I use paper trading every time someone suggests a new strategy to check out, or when I want to test a new scanner I have developed. Without knowing my win/loss ratio and risk/reward ratio when using a strategy, I would be a fool to risk my own capital. The one thing trading has taught me is patience. There will always be another trade, another setup, another press release and another cycle in the market or in a particular stock. Once you have seen the cyclical nature and repetition of patterns for a long enough period of time, it becomes easier to focus on capturing bits and pieces of those cycles. You can’t do that without patience and you certainly won’t last very long if you blindly go into trading with real money.
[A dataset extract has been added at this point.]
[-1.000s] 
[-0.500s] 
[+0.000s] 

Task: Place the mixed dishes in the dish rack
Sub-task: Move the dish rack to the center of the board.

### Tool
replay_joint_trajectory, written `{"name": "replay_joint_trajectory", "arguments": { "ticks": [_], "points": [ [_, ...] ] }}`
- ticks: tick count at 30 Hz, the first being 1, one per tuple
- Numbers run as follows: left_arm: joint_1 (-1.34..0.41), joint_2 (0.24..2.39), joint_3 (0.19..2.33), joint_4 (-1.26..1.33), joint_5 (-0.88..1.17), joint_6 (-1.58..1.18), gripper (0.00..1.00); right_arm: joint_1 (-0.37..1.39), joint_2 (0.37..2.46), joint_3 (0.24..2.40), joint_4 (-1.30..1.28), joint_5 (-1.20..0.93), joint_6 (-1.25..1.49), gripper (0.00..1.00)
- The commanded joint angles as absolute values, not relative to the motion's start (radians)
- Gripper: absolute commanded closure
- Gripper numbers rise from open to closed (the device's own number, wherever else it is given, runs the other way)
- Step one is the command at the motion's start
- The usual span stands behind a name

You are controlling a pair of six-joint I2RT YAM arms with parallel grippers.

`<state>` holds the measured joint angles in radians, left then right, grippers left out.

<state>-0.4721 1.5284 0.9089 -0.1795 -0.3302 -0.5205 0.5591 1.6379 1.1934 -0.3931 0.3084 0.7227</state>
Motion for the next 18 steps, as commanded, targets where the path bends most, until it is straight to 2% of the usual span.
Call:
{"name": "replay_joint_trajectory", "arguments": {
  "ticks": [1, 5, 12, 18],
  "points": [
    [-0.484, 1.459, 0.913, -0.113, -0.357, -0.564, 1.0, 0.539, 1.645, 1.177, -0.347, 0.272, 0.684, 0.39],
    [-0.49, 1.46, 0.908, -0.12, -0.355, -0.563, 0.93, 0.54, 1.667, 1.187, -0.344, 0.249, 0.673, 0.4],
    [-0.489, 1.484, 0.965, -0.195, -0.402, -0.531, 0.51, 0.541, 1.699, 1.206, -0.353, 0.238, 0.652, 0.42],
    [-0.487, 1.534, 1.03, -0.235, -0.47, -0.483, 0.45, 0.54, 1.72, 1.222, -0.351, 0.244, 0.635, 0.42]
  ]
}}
It is quite apparent that paper trading has more than a few benefits for traders, both new and experienced. But what are some potential drawbacks of paper trading? Well, remember the emotional disconnect that paper trading gives you while practicing and honing your skills? It is also the same reason paper trading can be counterproductive. Let’s face it, there is no way to force yourself or someone else to appreciate money, when there is no risk associated with losing it. So, knowing that, we have to realize that while we may be building and growing our physical skills, muscle memory and even confidence, it isn’t doing anything to help us with our psychological and emotional attachment to our account balance. If you fail on paper trade account, you just reset your buying power and equity and try again. There is obviously no reset button in a real account.
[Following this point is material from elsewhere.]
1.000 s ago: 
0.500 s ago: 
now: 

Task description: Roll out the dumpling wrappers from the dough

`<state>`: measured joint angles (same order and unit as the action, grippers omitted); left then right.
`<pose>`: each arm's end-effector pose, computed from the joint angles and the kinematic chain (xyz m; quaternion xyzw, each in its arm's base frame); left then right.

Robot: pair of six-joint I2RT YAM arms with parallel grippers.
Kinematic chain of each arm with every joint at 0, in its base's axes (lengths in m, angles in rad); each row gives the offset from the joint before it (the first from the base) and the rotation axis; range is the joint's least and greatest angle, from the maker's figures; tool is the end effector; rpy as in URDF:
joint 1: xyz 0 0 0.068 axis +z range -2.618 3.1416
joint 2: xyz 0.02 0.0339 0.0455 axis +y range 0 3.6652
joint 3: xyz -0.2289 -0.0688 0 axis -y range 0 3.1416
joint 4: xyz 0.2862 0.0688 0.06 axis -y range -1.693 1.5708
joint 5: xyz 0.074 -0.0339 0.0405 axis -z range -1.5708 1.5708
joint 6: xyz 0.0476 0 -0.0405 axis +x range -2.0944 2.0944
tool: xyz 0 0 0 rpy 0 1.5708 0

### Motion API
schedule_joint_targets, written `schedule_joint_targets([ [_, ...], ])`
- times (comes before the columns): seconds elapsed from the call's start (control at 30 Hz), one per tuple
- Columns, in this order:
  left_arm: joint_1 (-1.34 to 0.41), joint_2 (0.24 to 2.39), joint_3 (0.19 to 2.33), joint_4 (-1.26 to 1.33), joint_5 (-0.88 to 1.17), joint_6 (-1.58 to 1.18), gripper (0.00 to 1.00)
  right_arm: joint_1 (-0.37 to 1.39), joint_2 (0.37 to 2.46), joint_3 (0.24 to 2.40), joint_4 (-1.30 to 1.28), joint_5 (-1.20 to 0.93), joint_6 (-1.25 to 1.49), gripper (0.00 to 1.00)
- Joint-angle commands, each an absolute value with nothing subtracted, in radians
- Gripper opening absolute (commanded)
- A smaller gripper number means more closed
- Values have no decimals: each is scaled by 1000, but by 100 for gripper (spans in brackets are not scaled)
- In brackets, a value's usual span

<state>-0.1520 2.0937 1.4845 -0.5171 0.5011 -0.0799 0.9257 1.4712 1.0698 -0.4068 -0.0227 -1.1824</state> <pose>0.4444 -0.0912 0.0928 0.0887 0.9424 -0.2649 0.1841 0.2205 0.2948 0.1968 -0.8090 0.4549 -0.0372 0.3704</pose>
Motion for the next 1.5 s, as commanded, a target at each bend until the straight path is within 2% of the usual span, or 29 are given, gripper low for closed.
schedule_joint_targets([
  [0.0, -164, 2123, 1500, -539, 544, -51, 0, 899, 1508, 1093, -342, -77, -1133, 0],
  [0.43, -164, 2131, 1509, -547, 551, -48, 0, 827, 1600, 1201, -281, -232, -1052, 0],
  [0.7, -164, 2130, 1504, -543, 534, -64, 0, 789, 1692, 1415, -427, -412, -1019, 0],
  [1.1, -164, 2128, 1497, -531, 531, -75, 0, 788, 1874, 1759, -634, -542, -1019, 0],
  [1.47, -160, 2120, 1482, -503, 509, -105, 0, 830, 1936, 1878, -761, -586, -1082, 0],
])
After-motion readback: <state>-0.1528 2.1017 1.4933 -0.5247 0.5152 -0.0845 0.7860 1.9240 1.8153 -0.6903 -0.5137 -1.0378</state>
Another issue I have seen from students is the tendency to suddenly break the rules of the strategy and start trading real accounts way more conservatively than they were doing in there paper accounts. They choke out trades, cut off winners, exit too soon out of FEAR that a trade is going against them. They aren’t letting the strategies work and they aren’t giving the trades enough room. As part of risk management, we have to define exits and maximum loss thresholds. Every trade I take, I am willing to lose between $750 and $1,000 depending on the strategy I am using. I didn’t start off with those numbers, instead I grew my confidence from accepting much smaller losses to larger and larger losses. It is part of scaling to grow your account and increase your returns. The percentage of the win should never change if you are looking for high probability trade setups with good catalysts as I have outlined here. As you grow your confidence and mental capacity to withstand the change from paper trading to live trading, you will also be able to grow your account and risk tolerance over time as well.
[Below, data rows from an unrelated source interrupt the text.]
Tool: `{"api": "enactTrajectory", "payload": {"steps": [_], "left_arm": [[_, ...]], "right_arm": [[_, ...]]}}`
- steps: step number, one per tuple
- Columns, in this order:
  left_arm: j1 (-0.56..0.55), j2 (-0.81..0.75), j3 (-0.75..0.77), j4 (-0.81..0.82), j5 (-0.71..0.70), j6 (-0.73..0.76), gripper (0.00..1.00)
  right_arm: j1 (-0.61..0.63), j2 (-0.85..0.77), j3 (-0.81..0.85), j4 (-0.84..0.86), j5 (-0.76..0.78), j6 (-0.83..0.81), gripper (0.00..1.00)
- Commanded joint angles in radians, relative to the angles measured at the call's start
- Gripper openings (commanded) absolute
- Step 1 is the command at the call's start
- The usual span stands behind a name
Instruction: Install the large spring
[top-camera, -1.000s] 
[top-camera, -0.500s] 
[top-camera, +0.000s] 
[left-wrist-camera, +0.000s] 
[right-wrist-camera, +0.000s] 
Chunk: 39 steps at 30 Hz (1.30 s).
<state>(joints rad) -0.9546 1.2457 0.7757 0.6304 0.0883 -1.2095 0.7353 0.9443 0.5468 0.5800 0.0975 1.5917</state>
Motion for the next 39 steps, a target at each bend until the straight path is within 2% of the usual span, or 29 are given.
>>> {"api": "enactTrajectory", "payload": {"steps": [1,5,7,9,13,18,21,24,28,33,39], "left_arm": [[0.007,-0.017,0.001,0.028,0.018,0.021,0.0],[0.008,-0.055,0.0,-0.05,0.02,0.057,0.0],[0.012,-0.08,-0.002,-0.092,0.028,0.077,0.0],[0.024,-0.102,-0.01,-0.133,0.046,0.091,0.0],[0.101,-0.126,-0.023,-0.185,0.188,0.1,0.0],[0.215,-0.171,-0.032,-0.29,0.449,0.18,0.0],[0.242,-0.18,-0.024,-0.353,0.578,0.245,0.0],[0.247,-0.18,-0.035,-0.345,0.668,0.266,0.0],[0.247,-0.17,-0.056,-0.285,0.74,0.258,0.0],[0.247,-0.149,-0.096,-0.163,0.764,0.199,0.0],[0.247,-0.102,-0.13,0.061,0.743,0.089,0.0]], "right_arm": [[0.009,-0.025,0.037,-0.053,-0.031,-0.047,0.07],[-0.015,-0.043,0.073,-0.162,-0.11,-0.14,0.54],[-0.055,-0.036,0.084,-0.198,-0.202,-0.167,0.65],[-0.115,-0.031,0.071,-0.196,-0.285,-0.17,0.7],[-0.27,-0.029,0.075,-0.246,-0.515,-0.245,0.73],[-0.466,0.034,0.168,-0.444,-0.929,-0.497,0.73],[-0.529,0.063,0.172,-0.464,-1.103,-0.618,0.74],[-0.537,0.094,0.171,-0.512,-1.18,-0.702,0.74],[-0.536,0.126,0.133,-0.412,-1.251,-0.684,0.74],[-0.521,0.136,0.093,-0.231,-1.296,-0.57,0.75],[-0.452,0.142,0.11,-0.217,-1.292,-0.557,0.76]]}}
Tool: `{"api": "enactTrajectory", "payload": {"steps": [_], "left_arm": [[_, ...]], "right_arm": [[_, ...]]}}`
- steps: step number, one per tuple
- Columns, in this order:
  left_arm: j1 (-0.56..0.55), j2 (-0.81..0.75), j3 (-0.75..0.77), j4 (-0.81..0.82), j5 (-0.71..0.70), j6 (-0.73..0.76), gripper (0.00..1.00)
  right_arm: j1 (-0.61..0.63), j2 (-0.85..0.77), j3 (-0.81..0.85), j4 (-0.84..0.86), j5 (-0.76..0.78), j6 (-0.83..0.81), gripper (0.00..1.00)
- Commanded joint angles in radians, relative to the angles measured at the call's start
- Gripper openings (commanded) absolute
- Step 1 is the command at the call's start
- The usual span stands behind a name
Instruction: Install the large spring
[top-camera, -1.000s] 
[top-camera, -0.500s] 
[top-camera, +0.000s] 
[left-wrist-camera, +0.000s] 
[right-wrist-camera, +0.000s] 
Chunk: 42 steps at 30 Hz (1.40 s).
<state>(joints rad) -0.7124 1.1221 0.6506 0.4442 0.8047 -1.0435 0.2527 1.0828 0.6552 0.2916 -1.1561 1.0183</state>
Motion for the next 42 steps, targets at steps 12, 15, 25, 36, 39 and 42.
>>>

One tip I can offer for anyone who struggles with the transition from paper trading to live trading is to hide your profit and loss window. Cover it up, close it out, minimize or stick on another monitor out of site somewhere. Once you have found a winning strategy, focus on trading inside that strategy. Trust your stops, your entry triggers and your scale points. Adjust your orders and stops as necessary as the trade moves over time. Don’t watch the profit and loss swings intraday if you are a swing trader, trust the trend. If you start focusing on PnL numbers, you will start micro managing your trades. You will take smaller losers and smaller winners, and you will find over time that you are leaving a ton of money on the table. Every now and then, review your trade log and your goals to make sure you are sticking to your system. Audit yourself and review what went wrong and what went right. Focus on the entry and exit indicators you get on the chart and from your own strategy playbook, don’t let the changing numbers in some window dictate how you trade. Learn to master your risk and become a self-sufficient trader using the plethora of tools available to you.